Listen to Your Heart (Part 1)
Listen to your heart, the love songs say. I’ve decided to take that advice. Here is the story…
I am busy writing the latest chapter of The Ascension Papers. A chapter called “What is Love”. It turns out Love is so very much more than I could possibly ever have imagined. And there in lies the problem. You see, if I can’t imagine it then I can’t explain it or describe it. I certainly can’t write about it. So I am at an impasse. Or I would be if my Spirit-Guide, 8, had not presented me with a solution. I have been told to “be silent” for a day. It’s a bit like fasting except, instead of abstaining from food, I will be abstaining from all forms of conversation. This is to be a practice run. In due course, I will be doing this for a bit longer. Maybe a whole week even. But for the first time it will only be one day.
On my silent day I will, from the moment I awake in the morning, to the moment I again go to sleep that night, not speak a word. I will also not be spoken to. I will not engage with all the noise of the television, newspapers, radio or internet. I’ll switch off my mobile phone and forego all email.
I think we are all so bombarded with external noise all the time that we no longer know who we really are, what we really think or believe or what is really important. Our internal intuition, guidance and knowing is pushed into the back seat with the noise, chaos, lies and fabrications that are we force-feed our consciousness with.
So I'm taking a choice to shut up, tune out and listen to my heart. You see I believe the heart is the portal to the soul. It is the place where infinite knowing and wisdom lies. So it is to my heart that I need to listen if I am going to understand what Love really is. It is to my heart that I must listen if I am going to find my truest path forward. So for one whole day I am going to take the time to discipline myself enough to silence all the distractions and LISTEN.

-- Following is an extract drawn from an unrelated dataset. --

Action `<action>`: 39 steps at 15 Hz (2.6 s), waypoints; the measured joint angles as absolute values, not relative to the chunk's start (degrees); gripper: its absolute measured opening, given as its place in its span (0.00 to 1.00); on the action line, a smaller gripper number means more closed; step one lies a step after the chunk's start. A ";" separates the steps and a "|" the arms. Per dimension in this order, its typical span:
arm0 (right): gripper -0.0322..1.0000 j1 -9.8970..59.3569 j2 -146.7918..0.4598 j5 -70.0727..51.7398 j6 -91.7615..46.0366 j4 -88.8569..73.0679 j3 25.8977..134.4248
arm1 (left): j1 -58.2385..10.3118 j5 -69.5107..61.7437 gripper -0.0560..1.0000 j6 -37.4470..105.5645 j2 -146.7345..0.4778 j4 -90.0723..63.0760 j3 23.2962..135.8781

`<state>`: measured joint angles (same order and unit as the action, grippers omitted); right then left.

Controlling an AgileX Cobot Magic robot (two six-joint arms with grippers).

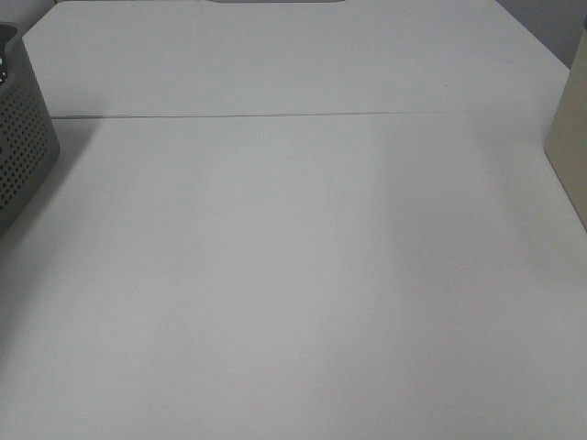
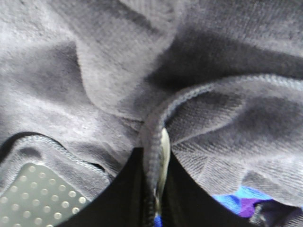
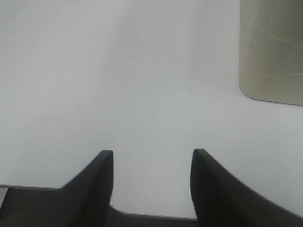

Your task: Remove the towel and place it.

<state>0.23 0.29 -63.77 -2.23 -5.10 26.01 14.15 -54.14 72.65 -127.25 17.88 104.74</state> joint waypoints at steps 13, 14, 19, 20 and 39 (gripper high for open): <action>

It should be an interesting exercise. I’ll be doing this tomorrow (Sunday 27 June 2010). I am fortunate that I live out on the farm now so it shouldn’t be too difficult. I have enlisted the support of my lady-love and she has agreed not to talk to me and to let me go about my day silently. I’ll wake up tomorrow morning without an alarm clock. I’ll wake up when my body says so. Then the deep listening will begin. I’ll lie in bed and ask my heart what I should do next, staying there until I have an answer. Then I’ll do what my heart told me to do. When that is done I’ll go to my heart again and find out what I should do next – and so I shall continue for the whole day. Listening to my heart. I am preparing myself for lots of quiet sitting. Probably lots of meditation. I am also prepared for some discomfort and confusion as I get withdrawal symptoms from the addiction to noise and chaos I believe most of us share. But whatever the case, for just one day I will be silent. I will really LISTEN… and then see what comes.